**About this task:** Your answer should hold each line of the material that contains the word "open".
□ □ □ □
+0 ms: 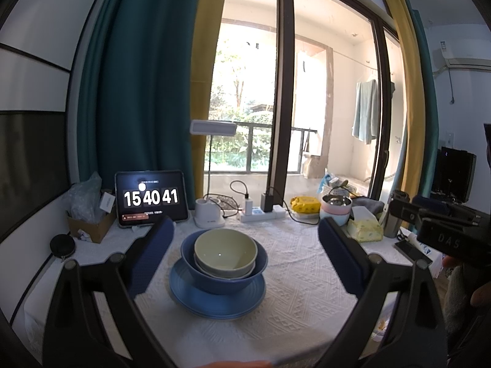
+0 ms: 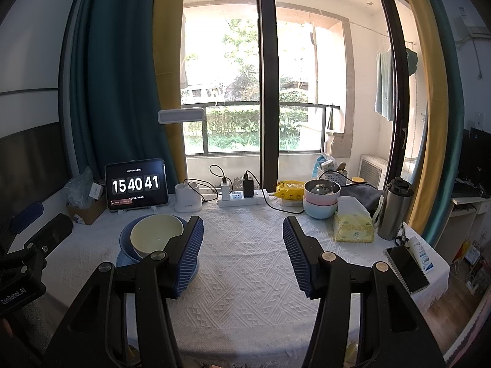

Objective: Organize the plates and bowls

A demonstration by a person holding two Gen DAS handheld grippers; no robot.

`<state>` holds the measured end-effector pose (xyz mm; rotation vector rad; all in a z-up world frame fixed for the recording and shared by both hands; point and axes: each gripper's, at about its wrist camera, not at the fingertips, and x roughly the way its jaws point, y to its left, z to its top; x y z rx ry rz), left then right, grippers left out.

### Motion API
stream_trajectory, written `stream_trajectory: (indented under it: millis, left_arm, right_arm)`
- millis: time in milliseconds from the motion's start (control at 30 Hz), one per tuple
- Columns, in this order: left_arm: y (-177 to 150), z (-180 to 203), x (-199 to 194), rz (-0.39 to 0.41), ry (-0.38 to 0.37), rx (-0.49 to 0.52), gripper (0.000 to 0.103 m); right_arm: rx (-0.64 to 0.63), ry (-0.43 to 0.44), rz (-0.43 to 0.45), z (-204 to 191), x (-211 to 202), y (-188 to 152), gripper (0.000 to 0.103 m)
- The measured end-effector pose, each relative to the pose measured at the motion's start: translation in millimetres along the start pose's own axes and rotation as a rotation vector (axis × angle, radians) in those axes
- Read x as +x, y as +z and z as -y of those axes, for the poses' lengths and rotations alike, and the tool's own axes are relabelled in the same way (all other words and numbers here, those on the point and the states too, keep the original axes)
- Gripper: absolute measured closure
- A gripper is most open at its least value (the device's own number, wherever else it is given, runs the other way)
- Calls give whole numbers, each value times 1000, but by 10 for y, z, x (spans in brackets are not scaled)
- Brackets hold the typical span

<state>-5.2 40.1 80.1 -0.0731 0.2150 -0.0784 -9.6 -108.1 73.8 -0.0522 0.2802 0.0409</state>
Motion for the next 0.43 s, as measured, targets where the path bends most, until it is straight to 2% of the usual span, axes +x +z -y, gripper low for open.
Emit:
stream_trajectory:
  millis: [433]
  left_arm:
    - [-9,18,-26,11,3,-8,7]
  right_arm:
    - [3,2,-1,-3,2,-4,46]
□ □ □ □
**Solution to this problem:**
- A gripper is most open at its least value (the device's own number, wherever else it is given, runs the other way)
Motion for the next 0.43 s, as measured, targets where the path bends most, until it is straight to 2% of the usual span, axes +x +z -y, gripper low for open.

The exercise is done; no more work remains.